Maroc : les profils à surveiller avant la nomination du prochain chef de gouvernement
Maroc : les profils à surveiller avant la nomination du prochain chef de gouvernement
Maroc 2026 : qui veut sa place à la primature ?
L’échéance législative de septembre 2026 s’annonce décisive pour le Maroc. Dans l’ombre d’Aziz Akhannouch, plusieurs personnalités émergent comme candidats sérieux à la succession. Mais qui dispose vraiment des atouts pour diriger le prochain gouvernement ?
Le Maroc se prépare à un tournant politique majeur. Dans moins de deux mois, les Marocains seront appelés aux urnes pour élire leurs représentants. Ce scrutin pourrait bouleverser les équilibres actuels et ouvrir la voie à une nouvelle configuration gouvernementale. Parmi les noms évoqués, certains se distinguent déjà, tandis que d’autres restent en retrait.
les prétendants les plus en vue
Plusieurs figures montent en puissance dans le paysage politique marocain. Leurs profils varient, mais tous aspirent à occuper le poste de chef du gouvernement après Aziz Akhannouch. Voici ceux qui retiennent particulièrement l’attention.
mostafa terrab : l’homme des défis économiques
Président-directeur général de l’Office chérifien des phosphates (OCP), Mostafa Terrab incarne la réussite industrielle marocaine. Son expertise en gestion de grands projets et sa connaissance des enjeux économiques en font un candidat crédible. Cependant, son manque d’expérience en politique active pourrait freiner son ambition.
nizar baraka : l’économiste ancré dans le réel
Ancien ministre de l’Économie et des Finances, Nizar Baraka bénéficie d’une solide expérience gouvernementale. Son réseau et sa maîtrise des dossiers économiques sont indéniables. Pourtant, son positionnement au sein du parti au pouvoir suscite des interrogations sur sa capacité à fédérer au-delà des clivages traditionnels.
abdelouafi laftit : l’homme de terrain
Ministre de l’Intérieur, Abdelouafi Laftit est un pilier de l’appareil sécuritaire marocain. Son ancrage dans les territoires et son rôle central dans la stabilité nationale le placent parmi les favoris. Toutefois, son image strictement sécuritaire pourrait limiter son attractivité auprès d’un électorat plus large.
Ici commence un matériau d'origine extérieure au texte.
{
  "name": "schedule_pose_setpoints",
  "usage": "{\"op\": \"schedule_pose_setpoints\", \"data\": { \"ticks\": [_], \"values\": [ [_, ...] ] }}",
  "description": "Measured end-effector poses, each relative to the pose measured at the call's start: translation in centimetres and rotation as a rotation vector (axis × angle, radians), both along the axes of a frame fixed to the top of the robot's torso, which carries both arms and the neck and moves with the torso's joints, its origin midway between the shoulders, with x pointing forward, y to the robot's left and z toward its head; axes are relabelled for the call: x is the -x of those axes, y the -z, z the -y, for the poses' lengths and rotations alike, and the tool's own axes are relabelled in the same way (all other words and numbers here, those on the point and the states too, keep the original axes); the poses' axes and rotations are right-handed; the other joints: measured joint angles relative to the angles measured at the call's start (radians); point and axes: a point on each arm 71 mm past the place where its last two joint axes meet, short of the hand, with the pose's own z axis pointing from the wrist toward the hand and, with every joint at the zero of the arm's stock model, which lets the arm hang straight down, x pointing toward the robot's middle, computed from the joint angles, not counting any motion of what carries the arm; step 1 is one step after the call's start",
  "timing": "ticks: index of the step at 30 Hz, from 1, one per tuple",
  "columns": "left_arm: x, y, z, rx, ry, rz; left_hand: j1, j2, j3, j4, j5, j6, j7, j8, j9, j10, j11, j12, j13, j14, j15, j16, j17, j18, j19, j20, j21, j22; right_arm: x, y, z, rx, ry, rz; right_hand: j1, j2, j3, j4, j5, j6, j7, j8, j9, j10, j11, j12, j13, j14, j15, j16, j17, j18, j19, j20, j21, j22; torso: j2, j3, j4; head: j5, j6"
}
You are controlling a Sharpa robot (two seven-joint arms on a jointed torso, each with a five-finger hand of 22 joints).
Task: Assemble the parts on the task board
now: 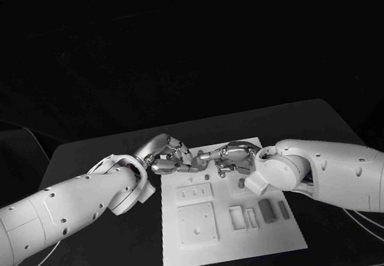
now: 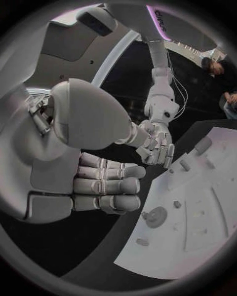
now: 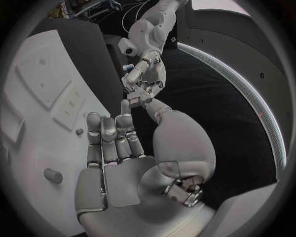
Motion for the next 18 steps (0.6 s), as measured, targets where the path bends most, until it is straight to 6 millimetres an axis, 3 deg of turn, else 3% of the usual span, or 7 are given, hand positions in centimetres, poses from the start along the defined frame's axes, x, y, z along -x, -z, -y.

younes sekkouri : le réformateur social
Ancien ministre du Travail et de l’Insertion professionnelle, Younes Sekkouri est perçu comme un modernisateur. Ses propositions en matière de dialogue social et de protection des travailleurs séduisent une partie de l’opinion. Mais son parcours moins médiatisé en dehors des cercles spécialisés pourrait jouer en sa défaveur.
nadia fettah alaoui : la femme d’affaires engagée
Ministre du Tourisme, Nadia Fettah Alaoui apporte une vision entrepreneuriale à la politique. Son profil de femme d’affaires respectée et son engagement en faveur du développement économique en font une candidate atypique. Pourtant, le manque de visibilité sur les grands dossiers nationaux reste un point à éclaircir.
fouzi lekjaâ : le pragmatique
Ancien ministre de l’Économie et des Finances, Fouzi Lekjaâ est connu pour son pragmatisme et son sens du compromis. Son expérience au cœur des institutions financières lui confère une légitimité technique. Cependant, son image d’homme de l’ombre pourrait limiter son attrait auprès du grand public.
les critères de sélection : entre expérience et légitimité populaire
Le choix du prochain chef du gouvernement marocain ne se limitera pas à la seule expertise. Les décideurs devront également prendre en compte la capacité de chaque candidat à mobiliser une majorité parlementaire et à incarner une vision fédératrice. L’équilibre entre technocratie et ancrage politique sera déterminant.
L’enjeu est de taille : il s’agit non seulement de garantir la continuité des réformes en cours, mais aussi de répondre aux attentes d’une population en quête de stabilité et de progrès. Dans ce contexte, chaque prétendant devra faire la preuve de sa capacité à incarner une nouvelle dynamique pour le Maroc.